第1922章 我們是來結束戰爭的(1/2)
「回去吃晚餐吧」衛燃一邊給相機扣好皮套一邊邀請道。
「我們當初約好等戰後坐下來一起聊聊的」德拉甘怔怔的看著殘缺的右手嘆了口氣。
「首先是結束戰爭」
衛燃拍了拍對方的肩膀,離開這個房間回到了樓道里。
不久之後,德拉甘也走回來,坐在了衛燃的身旁。
「隨便吃點吧」
衛燃從已經熄滅的油爐上拎起一個裝有燉肉菜的飯盒,用勺子給德拉甘的飯盒裡分了一半,接著又端給對方一杯兌了水和糖粉的咖啡。
「你似乎已經很熟悉這種生活了?」德拉甘在接過衛燃最後遞來的麵包片的時候突兀的開口說道。
「是啊」
衛燃怔了怔,隨後繼續在那幾個德軍背包里翻找著任何也許用上的東西,「畢竟打了這麼久的仗了,從.從西班牙開始。」
「是啊.」
德拉甘抿了一口帶著些許甜味的咖啡,「不過戰爭總會結束的,衛,戰爭結束之後你會做什麼?」
「我們一定要聊這麼絕望的話題嗎?」衛燃停下手裡翻找的動作無奈的問道。
「絕望嗎?」德拉甘笑著問道。
「這種話題很不吉利」衛燃提醒道。
「但我們每天都在盼望的不就是戰爭結束嗎?」
德拉甘的反問讓衛燃陷入了沉默,他很清楚剛剛的話題非常不吉利——即便他有那本活爹,他依舊是個堅定的唯物主義者。
但他卻無法反駁,因為那個非常不吉利的話題里的一切,恰恰是這個時代,不,是所有淪陷於戰爭中的人日夜期盼著的。
「沒什麼吉利或者不吉利的,也並不絕望。
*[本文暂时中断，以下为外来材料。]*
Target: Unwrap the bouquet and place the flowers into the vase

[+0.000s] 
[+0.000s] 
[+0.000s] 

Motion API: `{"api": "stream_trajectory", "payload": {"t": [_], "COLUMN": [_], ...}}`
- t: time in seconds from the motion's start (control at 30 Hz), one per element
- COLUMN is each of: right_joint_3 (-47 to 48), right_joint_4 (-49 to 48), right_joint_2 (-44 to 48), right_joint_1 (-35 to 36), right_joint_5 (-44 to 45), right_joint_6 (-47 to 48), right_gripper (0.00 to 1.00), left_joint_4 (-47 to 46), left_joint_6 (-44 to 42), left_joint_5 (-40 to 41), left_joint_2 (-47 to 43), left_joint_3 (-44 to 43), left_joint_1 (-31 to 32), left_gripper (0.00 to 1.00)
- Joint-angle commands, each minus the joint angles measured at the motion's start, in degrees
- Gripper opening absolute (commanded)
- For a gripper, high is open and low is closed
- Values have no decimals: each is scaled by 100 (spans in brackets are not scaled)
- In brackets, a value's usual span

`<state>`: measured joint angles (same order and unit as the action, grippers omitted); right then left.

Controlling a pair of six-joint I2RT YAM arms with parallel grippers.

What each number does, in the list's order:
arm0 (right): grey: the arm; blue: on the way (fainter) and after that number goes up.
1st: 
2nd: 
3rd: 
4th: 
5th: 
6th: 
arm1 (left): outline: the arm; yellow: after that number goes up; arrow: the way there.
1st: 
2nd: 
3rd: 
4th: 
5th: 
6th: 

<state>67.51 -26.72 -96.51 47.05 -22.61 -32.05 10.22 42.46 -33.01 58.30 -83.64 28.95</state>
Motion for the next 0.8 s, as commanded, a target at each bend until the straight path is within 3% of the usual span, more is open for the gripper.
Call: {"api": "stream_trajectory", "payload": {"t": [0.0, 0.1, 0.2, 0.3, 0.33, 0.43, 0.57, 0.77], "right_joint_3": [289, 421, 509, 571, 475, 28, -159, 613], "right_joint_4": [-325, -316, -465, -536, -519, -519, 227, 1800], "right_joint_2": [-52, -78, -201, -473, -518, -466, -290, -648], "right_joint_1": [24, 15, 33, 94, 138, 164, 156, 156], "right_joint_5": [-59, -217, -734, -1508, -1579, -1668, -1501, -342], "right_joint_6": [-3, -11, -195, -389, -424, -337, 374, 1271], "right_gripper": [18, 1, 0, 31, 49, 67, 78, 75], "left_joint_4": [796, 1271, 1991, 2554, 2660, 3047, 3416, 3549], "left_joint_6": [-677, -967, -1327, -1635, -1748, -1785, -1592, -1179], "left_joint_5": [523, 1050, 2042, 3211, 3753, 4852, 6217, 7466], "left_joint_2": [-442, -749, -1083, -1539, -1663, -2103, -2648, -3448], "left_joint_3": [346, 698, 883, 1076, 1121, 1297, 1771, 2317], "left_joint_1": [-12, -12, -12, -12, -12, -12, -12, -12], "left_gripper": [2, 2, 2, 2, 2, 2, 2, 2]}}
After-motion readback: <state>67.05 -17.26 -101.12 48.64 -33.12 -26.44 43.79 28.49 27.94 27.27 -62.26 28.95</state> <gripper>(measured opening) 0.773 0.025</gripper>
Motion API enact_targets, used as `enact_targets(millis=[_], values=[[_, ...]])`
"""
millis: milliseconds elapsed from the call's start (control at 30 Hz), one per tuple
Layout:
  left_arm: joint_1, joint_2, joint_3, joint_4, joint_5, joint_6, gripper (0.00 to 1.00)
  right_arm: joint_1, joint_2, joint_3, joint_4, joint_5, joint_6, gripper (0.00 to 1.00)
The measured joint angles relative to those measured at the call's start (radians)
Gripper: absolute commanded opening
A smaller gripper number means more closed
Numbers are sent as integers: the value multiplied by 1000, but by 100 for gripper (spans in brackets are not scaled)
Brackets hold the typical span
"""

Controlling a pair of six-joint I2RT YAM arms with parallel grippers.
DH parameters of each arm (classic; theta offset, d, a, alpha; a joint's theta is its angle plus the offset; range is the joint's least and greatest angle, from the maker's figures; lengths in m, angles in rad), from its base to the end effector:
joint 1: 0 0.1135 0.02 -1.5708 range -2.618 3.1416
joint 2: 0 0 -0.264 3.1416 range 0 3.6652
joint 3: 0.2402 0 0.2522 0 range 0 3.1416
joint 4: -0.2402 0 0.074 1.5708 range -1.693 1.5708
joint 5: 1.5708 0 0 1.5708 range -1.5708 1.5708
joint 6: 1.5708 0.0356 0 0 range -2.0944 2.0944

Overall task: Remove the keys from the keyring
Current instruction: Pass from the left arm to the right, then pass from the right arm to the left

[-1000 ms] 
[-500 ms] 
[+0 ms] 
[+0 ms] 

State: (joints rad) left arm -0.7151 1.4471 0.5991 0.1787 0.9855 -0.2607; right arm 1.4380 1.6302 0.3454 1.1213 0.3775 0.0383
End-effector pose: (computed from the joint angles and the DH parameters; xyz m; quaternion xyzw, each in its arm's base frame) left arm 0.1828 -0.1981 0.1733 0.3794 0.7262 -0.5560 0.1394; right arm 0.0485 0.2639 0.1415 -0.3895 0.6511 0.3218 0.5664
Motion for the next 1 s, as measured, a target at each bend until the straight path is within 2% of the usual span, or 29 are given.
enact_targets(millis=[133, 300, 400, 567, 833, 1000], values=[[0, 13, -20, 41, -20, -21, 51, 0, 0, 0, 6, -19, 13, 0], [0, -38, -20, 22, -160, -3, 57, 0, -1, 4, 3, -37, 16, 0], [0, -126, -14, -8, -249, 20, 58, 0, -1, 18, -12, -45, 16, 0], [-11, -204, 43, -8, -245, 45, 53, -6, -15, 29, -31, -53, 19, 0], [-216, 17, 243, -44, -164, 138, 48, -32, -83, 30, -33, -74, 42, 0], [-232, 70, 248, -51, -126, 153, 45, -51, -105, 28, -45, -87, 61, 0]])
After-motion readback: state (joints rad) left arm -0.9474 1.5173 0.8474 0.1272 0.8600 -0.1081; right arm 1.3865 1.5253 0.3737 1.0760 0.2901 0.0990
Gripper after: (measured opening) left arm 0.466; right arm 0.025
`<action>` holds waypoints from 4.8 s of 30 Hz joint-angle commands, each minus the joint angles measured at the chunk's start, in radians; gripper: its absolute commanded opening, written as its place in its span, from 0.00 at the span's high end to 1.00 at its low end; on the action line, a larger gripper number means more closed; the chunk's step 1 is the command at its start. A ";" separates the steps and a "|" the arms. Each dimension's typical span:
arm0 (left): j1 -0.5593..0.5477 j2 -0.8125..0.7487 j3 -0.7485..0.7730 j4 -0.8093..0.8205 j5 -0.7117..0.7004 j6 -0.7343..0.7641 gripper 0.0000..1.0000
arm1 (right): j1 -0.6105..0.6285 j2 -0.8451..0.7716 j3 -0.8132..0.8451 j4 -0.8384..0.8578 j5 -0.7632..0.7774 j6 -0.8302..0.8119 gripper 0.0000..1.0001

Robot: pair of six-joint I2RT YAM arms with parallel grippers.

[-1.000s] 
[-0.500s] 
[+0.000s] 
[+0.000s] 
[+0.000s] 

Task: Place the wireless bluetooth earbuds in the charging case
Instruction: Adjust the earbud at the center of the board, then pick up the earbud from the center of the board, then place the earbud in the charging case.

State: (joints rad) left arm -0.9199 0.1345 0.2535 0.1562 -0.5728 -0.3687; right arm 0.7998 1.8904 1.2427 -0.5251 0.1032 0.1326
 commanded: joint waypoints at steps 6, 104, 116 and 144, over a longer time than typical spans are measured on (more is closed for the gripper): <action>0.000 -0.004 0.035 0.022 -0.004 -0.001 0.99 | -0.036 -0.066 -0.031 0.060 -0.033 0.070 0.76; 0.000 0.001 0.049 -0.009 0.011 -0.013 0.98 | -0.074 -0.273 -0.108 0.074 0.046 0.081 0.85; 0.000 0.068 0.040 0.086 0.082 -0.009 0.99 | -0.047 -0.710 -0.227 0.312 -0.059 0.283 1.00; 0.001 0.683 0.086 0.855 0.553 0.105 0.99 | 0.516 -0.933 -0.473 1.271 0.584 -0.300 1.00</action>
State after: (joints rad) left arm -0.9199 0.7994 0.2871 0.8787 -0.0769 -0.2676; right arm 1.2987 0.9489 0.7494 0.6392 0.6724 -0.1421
」
德拉甘的語氣中甚至充滿了輕鬆的笑意,「如果戰爭明天就能結束,但是必須我死在今夜,那我會很開心。」
「戰爭並不能在明天結束」
衛燃認真的看著對方的眼睛說道,「你也別想死在今夜或者明天夜裡。
德拉甘,你要活下來,活到戰爭結束,然後找個大胸脯的女人給你生幾個孩子,你如果必須死,最好是五十年之後死在一個年輕又漂亮的女人身上。」
「這就是你在戰爭結束之後想做的事情嗎?」德拉甘已經笑的上氣不接下氣。
「是我希望在戰爭結束之後你去做的事情」
衛燃說完拿起屬於自己的那一份燉肉菜,將干硬的麵包掰開泡進濃稠辛辣的湯汁里,隨後用叉子戳起來,塞進嘴裡大口大口的吃著。
「但願吧」
德拉甘渾不在意的接受了衛燃的祝福,這樓道里也安靜了下來。
三兩口吃完了屬於自己的食物,德拉甘比衛燃先一步起身,端著屬於他的那杯咖啡走進了他們的狙擊陣地。
不久之後,米洛什被替換過來,接過了衛燃幫他準備的食物。
「聽到了你們的談話」米洛什說道。
「你也打算繼續這個絕望的話題嗎?」衛燃無奈的問道。
「我沒這個打算」
米洛什一邊往嘴裡扒拉著食物一邊說道,「但這裡是貝爾格勒」。
「所以呢?」衛燃見對方說到這裡停了下來,不由的追問道。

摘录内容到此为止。